Prof. Jes Olesen, Chairman of the Headache Classification Committee of the International Headache Society, writes in his foreword to the ICHD-3, among other things: “The ICHD-3 will be published as the 1st edition of the journal Cephalalgia in 2018, exactly 30 years after the 1st version of the International Classification of Headache disorders , ICHD-1, as we call them today. This first version was based primarily on expert opinions, but nevertheless proved to be largely valid. ICHD-2, published in 2004, incorporated a number of changes, some of which were prompted by new findings and some of which were based on expert opinions that have since been revised. New scientific findings played a comparatively larger role in the changes made to ICHD-3 beta, and all other innovations incorporated into ICHD-3 are based on such findings. Headache classification is now based entirely on research and will continue to do so in the future.

The publication of ICHD-3 marks the end of a long journey that began in 2010, but the current committee still has a lot of work to do in the coming years. The ICHD-3 beta has been translated into many languages ​​and these translations need to be updated before the ICHD-3 can be published in the relevant languages ​​soon. It is hoped that many more translations will come out so that ICHD-3 is accessible in all common and even many less common languages. An electronic version of ICHD-3, already created under the leadership of Professor Hartmut Göbel, will be updated to ICHD-3. The publication of a casebook is also being planned in collaboration between Prof. Morris Levin and Prof. Jes Olesen. And then finally a bridge will be created by Prof. Timothy Steiner and Prof. Jes Olesen between the ICHD-3 and the ICD-11 of the WHO as soon as the encryption for the ICD-11 is available.
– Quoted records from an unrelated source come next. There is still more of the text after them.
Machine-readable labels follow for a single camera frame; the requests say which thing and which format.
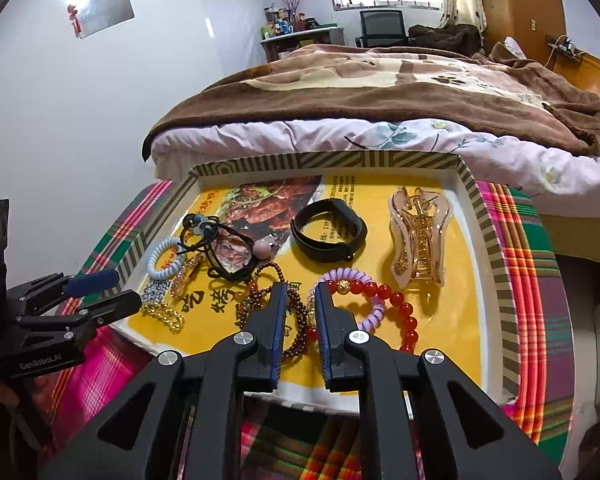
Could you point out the silver wall sheet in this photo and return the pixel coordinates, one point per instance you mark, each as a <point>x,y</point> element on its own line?
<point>105,2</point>

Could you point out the power strip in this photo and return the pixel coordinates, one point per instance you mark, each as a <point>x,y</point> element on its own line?
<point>565,50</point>

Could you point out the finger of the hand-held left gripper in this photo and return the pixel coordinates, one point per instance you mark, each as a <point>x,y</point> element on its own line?
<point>115,305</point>
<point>92,281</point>

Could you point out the dark desk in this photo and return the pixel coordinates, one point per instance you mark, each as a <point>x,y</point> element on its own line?
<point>300,45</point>

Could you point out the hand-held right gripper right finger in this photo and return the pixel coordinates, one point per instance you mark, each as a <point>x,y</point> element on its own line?
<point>324,330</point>

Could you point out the wooden wardrobe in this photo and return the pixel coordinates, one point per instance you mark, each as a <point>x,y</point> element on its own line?
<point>520,0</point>

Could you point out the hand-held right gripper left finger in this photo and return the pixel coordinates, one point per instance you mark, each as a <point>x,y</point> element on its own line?
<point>279,320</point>

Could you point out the bottles and boxes on desk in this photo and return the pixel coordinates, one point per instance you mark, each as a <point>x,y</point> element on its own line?
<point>280,22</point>

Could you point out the rhinestone hair clip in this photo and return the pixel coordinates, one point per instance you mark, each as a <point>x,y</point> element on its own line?
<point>185,275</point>

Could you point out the wooden headboard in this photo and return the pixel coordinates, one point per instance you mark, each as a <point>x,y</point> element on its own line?
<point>595,75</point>

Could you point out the clear hair claw clip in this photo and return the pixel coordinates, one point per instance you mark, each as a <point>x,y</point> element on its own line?
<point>420,250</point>

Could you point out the wooden bed frame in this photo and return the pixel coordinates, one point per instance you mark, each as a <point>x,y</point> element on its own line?
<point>580,235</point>

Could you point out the black office chair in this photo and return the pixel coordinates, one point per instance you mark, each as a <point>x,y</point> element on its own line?
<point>382,25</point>

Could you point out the white pillow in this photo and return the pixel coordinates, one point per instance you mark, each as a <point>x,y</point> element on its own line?
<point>515,47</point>

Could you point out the black wristband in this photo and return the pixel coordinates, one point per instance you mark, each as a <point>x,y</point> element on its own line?
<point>325,251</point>

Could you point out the brown blanket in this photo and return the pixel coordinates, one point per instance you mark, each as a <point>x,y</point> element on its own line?
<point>330,95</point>

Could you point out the dark clothes pile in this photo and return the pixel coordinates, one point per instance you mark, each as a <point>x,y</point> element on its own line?
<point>445,37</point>

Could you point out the pale floral quilt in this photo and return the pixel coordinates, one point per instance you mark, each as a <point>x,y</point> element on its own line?
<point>505,155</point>

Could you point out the yellow printed striped box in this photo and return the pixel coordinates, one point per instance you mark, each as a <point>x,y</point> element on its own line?
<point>370,220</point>

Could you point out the plaid bed sheet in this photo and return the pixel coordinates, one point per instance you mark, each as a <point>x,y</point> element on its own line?
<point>530,285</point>

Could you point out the red wall ornament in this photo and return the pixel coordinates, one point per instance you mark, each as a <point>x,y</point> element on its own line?
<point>75,17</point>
So what does the future of headache classification look like? In principle, a classification must be conservative. As soon as major changes are made to a classification, all previous studies that used these now changed parts of the classification must be revisited. For example, drug trials conducted according to the previous diagnostic criteria will need to be repeated if there are major changes in the diagnostic criteria because the patients who fall under the new diagnosis will be different from those who fall under the previous diagnosis . My hope is that the active field studies and scientific analysis undertaken for ICHD-3 will continue, allowing future changes to be fully evidence-based. According to tradition, ICHD-4 will take 10-15 years, but a number of field studies will be carried out in the meantime. Modified ICHD-II diagnostic criteria for 1.3 chronic migraine published in the journal Cephalalgia had not yet been included International Classification of Headache Disorders ICHD-3 beta appeared. A future headache classification committee should similarly be able to agree and support the establishment of new or revised diagnostic criteria prior to publication of the ICHD-4, if these are supported by good field studies published in the journal Cephalalgia .

With the headache classification in the ICHD-1, headaches went from being the worst-classified neurological diseases to the best-classified ones. We have maintained this momentum for 30 years, and the superiority of our classification was recently demonstrated in the Geneva committee's work on the neurological part of ICD-11. No other specialty within neurology has such a systematic classification, including explicit diagnostic criteria for each disease entity. I sincerely hope that this tradition can be maintained in the future and that the headache classification becomes the pioneer for the classification of neurological diseases as a whole.”